Fight like a man': Dominatrix to Harper

Updated: Thu. Dec. 2 2010 8:52 PM ET
Dominatrix Terri-Jean Bedford, one of the three sex-trade workers whose court challenge struck down three key prostitution laws, said Prime Minister Stephen Harper needs to stop hiding behind the courts and "fight like a man."
"He can withdraw this appeal at any moment and change the law through Parliament," she said.
"His silence means that he does not know what to do, and is not concerned about, the violence against women."
Bedford made the comments after the Ontario Court of Appeal ruled Ontario's prostitution laws will remain in effect while government lawyers mount an appeal to a landmark ruling that essentially decriminalized prostitution.
Harper initially responded with a laugh to the challenge.

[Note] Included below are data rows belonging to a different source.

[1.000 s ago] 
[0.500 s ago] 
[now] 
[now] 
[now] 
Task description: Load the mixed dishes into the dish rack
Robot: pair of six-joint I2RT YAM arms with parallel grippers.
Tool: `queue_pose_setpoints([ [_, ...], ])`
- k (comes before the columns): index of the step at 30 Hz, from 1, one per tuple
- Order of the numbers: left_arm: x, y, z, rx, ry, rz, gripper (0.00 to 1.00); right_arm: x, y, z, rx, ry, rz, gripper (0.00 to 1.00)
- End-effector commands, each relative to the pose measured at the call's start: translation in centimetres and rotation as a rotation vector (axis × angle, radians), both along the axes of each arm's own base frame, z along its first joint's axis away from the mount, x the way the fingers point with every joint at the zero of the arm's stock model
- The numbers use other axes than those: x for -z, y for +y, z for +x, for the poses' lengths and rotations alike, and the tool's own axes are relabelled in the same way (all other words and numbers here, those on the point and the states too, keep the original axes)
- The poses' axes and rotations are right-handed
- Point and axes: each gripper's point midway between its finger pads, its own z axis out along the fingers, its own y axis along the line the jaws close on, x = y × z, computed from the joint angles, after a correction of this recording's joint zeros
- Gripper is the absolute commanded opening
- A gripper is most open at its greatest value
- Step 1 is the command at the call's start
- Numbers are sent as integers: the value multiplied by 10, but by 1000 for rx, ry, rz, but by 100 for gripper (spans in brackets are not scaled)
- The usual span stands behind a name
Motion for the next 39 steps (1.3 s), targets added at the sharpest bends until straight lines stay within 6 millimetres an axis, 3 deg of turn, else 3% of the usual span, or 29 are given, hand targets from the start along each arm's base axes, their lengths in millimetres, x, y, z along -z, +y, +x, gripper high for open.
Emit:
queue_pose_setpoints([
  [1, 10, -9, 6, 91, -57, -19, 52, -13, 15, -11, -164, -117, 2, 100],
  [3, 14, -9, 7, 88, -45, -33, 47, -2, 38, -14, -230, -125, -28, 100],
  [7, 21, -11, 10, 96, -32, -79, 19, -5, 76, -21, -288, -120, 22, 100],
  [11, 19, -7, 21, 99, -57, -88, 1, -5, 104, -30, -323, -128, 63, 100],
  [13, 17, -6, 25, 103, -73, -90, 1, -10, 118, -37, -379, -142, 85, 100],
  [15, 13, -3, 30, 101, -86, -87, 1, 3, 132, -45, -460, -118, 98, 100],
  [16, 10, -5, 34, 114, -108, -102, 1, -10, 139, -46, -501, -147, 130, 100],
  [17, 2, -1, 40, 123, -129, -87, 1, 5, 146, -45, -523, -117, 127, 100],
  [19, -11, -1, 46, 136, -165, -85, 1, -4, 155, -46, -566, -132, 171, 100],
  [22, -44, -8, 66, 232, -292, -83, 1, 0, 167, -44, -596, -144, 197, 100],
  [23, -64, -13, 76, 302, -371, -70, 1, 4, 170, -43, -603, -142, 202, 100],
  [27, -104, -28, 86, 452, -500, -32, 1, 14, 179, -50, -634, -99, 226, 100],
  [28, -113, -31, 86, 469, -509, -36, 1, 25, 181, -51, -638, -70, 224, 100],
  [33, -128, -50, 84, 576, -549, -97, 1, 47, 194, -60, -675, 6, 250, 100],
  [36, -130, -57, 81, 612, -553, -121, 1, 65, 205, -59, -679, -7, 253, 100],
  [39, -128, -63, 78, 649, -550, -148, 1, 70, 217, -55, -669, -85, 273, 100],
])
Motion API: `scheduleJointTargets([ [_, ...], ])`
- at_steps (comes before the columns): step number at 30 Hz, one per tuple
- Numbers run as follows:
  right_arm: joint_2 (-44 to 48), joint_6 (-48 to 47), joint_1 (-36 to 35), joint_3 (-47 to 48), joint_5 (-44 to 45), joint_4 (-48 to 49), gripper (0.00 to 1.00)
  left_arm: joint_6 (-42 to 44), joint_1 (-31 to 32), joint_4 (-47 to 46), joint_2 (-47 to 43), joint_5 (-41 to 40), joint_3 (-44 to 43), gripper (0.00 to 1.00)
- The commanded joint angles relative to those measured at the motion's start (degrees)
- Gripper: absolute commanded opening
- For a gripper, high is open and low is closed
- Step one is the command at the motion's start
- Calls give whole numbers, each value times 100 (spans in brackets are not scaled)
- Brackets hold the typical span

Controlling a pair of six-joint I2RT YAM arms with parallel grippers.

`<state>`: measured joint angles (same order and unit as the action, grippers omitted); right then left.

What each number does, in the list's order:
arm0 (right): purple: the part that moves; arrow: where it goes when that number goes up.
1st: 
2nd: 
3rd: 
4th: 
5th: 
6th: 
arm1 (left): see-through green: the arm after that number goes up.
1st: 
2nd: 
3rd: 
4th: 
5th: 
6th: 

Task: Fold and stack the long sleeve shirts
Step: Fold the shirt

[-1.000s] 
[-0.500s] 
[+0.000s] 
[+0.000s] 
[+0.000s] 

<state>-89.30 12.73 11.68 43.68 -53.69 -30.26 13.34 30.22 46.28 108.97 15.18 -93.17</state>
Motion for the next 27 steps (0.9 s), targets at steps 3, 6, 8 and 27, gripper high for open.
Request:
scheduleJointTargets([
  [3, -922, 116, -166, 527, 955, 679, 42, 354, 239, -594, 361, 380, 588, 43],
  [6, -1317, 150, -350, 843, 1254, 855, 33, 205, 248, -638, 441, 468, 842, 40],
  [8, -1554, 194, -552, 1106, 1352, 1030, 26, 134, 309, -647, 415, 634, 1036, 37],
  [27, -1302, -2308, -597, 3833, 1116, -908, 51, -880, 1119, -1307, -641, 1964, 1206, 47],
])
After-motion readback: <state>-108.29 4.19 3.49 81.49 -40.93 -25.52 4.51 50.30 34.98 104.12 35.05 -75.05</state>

"I've never been called upon to respond to a dominatrix before," he deadpanned.
But he responded seriously, saying the government would continue to fight the appeal.
"We believe that the prostitution trade is bad for society," Harper said. "That's a strong view held by our government, and I think by most Canadians."
The decision
The appeal court was considering whether to strike down a decision from September, when an Ontario Superior Court judge struck down laws against keeping a common bawdy house, communicating for the purposes of prostitution and living on the avails of prostitution.

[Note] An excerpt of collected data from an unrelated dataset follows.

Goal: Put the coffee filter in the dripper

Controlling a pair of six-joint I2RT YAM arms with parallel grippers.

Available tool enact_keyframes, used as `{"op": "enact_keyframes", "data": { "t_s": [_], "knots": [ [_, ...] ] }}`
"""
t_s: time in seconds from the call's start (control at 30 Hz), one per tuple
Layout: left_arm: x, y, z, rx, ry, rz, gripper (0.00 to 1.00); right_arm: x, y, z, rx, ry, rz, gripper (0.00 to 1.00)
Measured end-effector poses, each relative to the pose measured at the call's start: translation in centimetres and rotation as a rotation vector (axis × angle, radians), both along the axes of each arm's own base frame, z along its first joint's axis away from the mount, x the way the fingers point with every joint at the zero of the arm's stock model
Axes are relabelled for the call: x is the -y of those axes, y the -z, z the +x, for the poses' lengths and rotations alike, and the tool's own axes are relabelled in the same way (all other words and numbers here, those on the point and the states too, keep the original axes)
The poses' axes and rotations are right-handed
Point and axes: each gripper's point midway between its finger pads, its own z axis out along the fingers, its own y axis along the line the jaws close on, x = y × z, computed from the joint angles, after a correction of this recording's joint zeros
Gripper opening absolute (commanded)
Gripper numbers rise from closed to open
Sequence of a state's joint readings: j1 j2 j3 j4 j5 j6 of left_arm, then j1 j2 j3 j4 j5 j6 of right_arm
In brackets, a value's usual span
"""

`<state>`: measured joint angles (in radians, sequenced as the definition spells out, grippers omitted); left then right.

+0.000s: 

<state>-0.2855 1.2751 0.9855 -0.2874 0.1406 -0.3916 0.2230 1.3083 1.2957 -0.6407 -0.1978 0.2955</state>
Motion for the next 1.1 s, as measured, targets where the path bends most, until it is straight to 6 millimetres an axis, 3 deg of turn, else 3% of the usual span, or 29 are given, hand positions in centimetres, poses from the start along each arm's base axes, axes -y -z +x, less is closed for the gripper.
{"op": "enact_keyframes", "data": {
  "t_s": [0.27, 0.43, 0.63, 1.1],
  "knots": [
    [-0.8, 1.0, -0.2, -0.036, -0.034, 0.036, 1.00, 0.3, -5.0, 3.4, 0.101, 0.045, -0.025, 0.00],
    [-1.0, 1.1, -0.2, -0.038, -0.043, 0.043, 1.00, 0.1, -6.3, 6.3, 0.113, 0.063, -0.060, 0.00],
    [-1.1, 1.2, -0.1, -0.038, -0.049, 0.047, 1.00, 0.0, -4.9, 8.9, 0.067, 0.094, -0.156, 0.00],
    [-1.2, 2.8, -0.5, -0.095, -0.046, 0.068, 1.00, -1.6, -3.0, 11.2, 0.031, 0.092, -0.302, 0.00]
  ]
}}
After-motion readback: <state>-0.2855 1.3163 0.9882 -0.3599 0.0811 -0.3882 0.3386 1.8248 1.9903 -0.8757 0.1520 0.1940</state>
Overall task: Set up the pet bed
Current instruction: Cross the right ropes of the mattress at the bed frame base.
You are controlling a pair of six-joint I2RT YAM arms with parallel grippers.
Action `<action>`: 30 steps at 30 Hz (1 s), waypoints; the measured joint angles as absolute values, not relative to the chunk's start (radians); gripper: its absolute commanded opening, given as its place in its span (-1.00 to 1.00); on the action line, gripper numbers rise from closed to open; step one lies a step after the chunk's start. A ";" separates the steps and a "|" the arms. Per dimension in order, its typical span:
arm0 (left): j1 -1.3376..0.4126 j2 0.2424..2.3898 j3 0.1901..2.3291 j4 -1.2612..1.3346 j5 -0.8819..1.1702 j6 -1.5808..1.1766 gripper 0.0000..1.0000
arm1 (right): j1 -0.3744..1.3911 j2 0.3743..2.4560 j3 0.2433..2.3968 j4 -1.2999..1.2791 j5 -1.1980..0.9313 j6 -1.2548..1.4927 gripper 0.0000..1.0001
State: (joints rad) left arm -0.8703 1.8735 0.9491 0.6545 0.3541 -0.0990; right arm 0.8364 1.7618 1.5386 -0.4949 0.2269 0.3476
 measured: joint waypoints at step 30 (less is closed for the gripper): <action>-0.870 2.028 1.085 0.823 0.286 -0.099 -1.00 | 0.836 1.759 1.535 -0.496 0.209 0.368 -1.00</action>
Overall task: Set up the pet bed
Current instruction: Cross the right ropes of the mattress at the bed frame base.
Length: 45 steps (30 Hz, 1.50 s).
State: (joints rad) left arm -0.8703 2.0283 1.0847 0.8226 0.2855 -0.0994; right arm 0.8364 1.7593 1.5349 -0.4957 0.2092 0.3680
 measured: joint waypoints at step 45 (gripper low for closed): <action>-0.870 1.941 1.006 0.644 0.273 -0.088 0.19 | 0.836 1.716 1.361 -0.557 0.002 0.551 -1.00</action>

The September decision was subject to a temporary stay, meaning the laws remained on the books.
With Thursday's ruling that stay is extended until April 29, putting pressure on the government to expedite the appeal process.
Lawyer Alan Young, who represents the group of sex-trade workers led by Bedford, said the judge told the court he was concerned that a "regulatory void" would exist if the current laws were struck down.
Young maintains the current laws jeopardize the safety of sex workers and should be taken off the books as soon as possible.
"My position has always been that the security of a vulnerable population must be protected at any cost and that we don't need to maintain a law which isn't enforced on a frequent basis."
Prostitution is not illegal in Canada, but nearly everything associated with it is.
Justice Minister Rob Nicholson responded to the decision Thursday, saying he was pleased with the ruling.
"It is the position of the Government of Canada that these provisions are constitutionally sound," Nicholson said in a release.
"The provisions denounce and deter the most harmful and public aspects of prostitution. They also ensure that the police have the tools necessary to continue to address the significant harms that flow from prostitution, both to communities and to the prostitutes themselves, along with other vulnerable persons."